Drive Review

Drive
Directed by: Nicolas Winding Refn
Written by: Hossein Amini (screenplay), James Sallis (book)
Starring: Ryan Gosling, Carey Mulligan, Bryan Cranston, Albert Brooks, Ron Perlman

After a summer of cheap thrills, Drive delivers thrills on the cheap. With a budget Michael Bay might have allocated for a single effects sequence in Transformers 3, Danish director Nicolas Winding Refn made one of the best movies of the year. Following Bronson and Valhalla Rising, Refn crafts his most polished, commercial work yet, while retaining all the ambiguity and unbridled aggression of his tough-as-nails art house pictures.

Bearing thematic resemblance to Darren Aronofsky’s recent output, Drive is like Black Swan in overdrive. The film pins its headlights on the dark implications of unchecked obsession and good intentions gone haywire. That dangerous duality – humanity on the razor’s edge of animal brutality – is played to unnerving perfection by Ryan Gosling.

Rightly among the most reliable names on the Hollywood marquee, the star of Drive plays a crucible of a character. A friendly, fatherly figure to his neighbor (Carey Mulligan) and her young son, he’s decidedly less so when the two are threatened. A sort of oblique, ultraviolent superhero, the driver leaps to defend the innocent with bloody determination. If the first half of Drive plays as drama, the second is straight up revenge fare.

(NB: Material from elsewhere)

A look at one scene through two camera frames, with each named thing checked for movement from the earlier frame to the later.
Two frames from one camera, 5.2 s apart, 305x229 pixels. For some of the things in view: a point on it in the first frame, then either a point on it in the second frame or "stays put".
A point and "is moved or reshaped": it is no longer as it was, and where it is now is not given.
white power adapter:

Playing on the juxtaposition of calm and calamity, Refn keeps us on our toes throughout. Quiet moments stretch into suffocating silence, and the explosive violence that inevitably shatters it practically tears the frame in half. The audio is expertly mixed; you’ll want to see Drive loud. From its roaring engines and visceral blows to its curt dialogue, the film is an altar to the power of great sound design.

In truth, Drive isn’t pervasively violent, though its most excruciatingly effective moments leave a memory trail like tire streaks on a sunbaked highway. At the heart of the story is a compelling, surprisingly tender romance. Carey Mulligan has proved herself a similarly reliable talent to Gosling, and has worked in recent years with the likes of Michael Mann, Oliver Stone, and Mark Romanek.

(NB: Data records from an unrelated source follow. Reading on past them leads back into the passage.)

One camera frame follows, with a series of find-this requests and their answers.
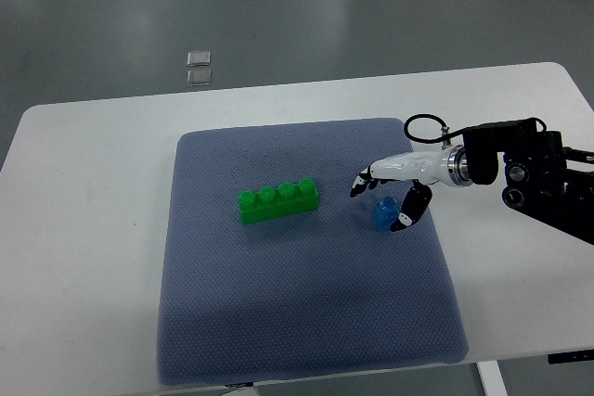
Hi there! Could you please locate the long green block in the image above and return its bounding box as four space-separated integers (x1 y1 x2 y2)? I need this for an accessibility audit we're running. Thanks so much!
237 177 319 224

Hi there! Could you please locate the small blue block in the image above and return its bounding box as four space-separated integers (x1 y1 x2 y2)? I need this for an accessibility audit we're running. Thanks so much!
373 197 400 232

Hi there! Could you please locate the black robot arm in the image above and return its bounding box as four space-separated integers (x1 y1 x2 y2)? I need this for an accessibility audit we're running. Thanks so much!
404 113 593 244

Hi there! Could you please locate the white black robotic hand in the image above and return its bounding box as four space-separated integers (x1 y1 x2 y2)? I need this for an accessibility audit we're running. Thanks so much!
350 151 457 232

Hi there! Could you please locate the white table leg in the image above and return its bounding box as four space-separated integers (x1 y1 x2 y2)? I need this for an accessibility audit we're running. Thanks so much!
476 361 508 396

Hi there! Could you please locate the upper metal floor plate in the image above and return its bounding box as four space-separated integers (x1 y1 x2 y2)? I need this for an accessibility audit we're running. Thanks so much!
187 50 211 67

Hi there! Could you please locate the black table control panel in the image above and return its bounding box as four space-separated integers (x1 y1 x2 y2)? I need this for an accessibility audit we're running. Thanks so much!
548 350 594 364

Her fragile character’s relationship with the driver is subtle and nuanced in a manner atypical of thriller convention. They’re not family, they’re not even sleeping together. Drive is not a sexy film. Refn fetishizes neither cars nor women; if The Fast and the Furious is the sleek exterior curves of an automobile, Drive is the greasy, undulating pistons. And it’s utilitarian at a lean 100 minutes.

The rest of the small cast also impresses. Albert Brooks plays against type as a cutthroat crime lord, and a note-perfect Ron Perlman plays his meathead partner. Bryan Cranston of TV’s Breaking Bad has a small role too, as employer and confidant to Gosling’s character. Their relationships shuffle as lines are drawn and redrawn, but none of them comes away unscathed by the film’s end.

Drive is either the explosive end to a lukewarm summer movie season or an early autumn adrenaline rush. In machismo, it far outpaces its hundred million dollar competition, leaving overwrought tales of lesser heroes like Thor and Green Lantern in the dust. Its troubled characters, and the bonds of desperation that link them, elevate the film above its genre trappings and shield it from disposable entertainment status.

Nicolas Winding Refn’s Drive is an anomaly. It’s like a 1200 horsepower hybrid. And it’s one of the best movies of 2011. – Colin

SCORE: 4 stars





  • jonatho

    Just saw it yesterday. It’s brilliant.

  • Indianamcclain

    One of best films of the year. Really reminded me of To Live and Die in L.A.

  • Good review!

    I’ll argue that the film’s strong points are definitely the direction and acting and less so the plot. From Taxi Driver to last year’s overlooked Faster (which had a character “named” Driver), we’ve seen this revenge tale before many times. The first half is the strongest one, with the drama unfolding slowly. But half-way through the revenge plot takes over (and Carry Mulligan all but disappears from the film), and that part, albeit entertaining, is a little too familiar for my taste, I guess.

    But I agree it’s far better than most of what Hollywood is churning out, no doubt about it. It’s not the Second Coming, but it’s a solid thriller.

  • Mattcave

    Good review dude. I can’t wait to see it!

  • mark

    Movie of the year.

  • Colin

    I’ll have to see it again, but I didn’t feel it was amazing as others seem to think it is.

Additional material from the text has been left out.